● What you are asked to do: Word for word, restate the entries that follow.

Extracted data entries

━━━━━━

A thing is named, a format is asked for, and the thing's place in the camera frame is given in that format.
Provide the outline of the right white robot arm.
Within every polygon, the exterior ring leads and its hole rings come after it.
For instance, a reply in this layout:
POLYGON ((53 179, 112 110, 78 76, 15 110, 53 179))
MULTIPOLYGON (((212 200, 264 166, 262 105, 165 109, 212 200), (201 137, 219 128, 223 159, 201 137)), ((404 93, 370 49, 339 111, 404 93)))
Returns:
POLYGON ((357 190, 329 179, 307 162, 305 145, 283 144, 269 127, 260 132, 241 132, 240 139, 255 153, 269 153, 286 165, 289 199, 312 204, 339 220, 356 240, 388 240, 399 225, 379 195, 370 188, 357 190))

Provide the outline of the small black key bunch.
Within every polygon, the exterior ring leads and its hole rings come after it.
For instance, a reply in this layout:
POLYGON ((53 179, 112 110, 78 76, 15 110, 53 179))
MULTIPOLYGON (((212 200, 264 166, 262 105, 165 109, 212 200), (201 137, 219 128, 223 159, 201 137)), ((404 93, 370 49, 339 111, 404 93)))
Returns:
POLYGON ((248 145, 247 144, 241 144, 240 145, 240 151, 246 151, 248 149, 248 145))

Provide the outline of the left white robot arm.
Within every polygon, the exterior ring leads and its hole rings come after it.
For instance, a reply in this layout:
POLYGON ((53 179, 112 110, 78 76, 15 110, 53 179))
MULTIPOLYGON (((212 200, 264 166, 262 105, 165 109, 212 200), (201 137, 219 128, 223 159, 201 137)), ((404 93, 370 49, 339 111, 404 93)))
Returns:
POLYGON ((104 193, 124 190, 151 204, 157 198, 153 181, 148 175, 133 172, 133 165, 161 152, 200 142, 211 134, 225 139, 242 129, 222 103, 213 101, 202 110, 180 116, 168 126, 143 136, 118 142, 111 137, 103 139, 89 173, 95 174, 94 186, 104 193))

━━━━━━

● Solution:
A thing is named, a format is asked for, and the thing's place in the camera frame is given in that format.
Provide the outline of the right white robot arm.
Within every polygon, the exterior ring leads and its hole rings come after it.
For instance, a reply in this layout:
POLYGON ((53 179, 112 110, 78 76, 15 110, 53 179))
MULTIPOLYGON (((212 200, 264 166, 262 105, 165 109, 212 200), (201 137, 219 128, 223 159, 201 137)), ((404 93, 370 49, 339 111, 404 93)))
Returns:
POLYGON ((357 190, 329 179, 307 162, 305 145, 283 144, 269 127, 260 132, 241 132, 240 139, 255 153, 269 153, 286 165, 289 199, 312 204, 339 220, 356 240, 388 240, 399 225, 379 195, 370 188, 357 190))

Provide the outline of the small black key bunch.
Within every polygon, the exterior ring leads and its hole rings come after it.
For instance, a reply in this layout:
POLYGON ((53 179, 112 110, 78 76, 15 110, 53 179))
MULTIPOLYGON (((212 200, 264 166, 262 105, 165 109, 212 200), (201 137, 219 128, 223 159, 201 137)), ((404 93, 370 49, 339 111, 404 93)))
Returns:
POLYGON ((248 145, 247 144, 241 144, 240 145, 240 151, 246 151, 248 149, 248 145))

Provide the outline of the left white robot arm.
Within every polygon, the exterior ring leads and its hole rings come after it.
For instance, a reply in this layout:
POLYGON ((53 179, 112 110, 78 76, 15 110, 53 179))
MULTIPOLYGON (((212 200, 264 166, 262 105, 165 109, 212 200), (201 137, 219 128, 223 159, 201 137)), ((404 93, 370 49, 339 111, 404 93)))
Returns:
POLYGON ((104 193, 124 190, 151 204, 157 198, 153 181, 148 175, 133 172, 133 165, 161 152, 200 142, 211 134, 225 139, 242 129, 222 103, 213 101, 202 110, 180 116, 168 126, 143 136, 118 142, 111 137, 103 139, 89 173, 95 174, 94 186, 104 193))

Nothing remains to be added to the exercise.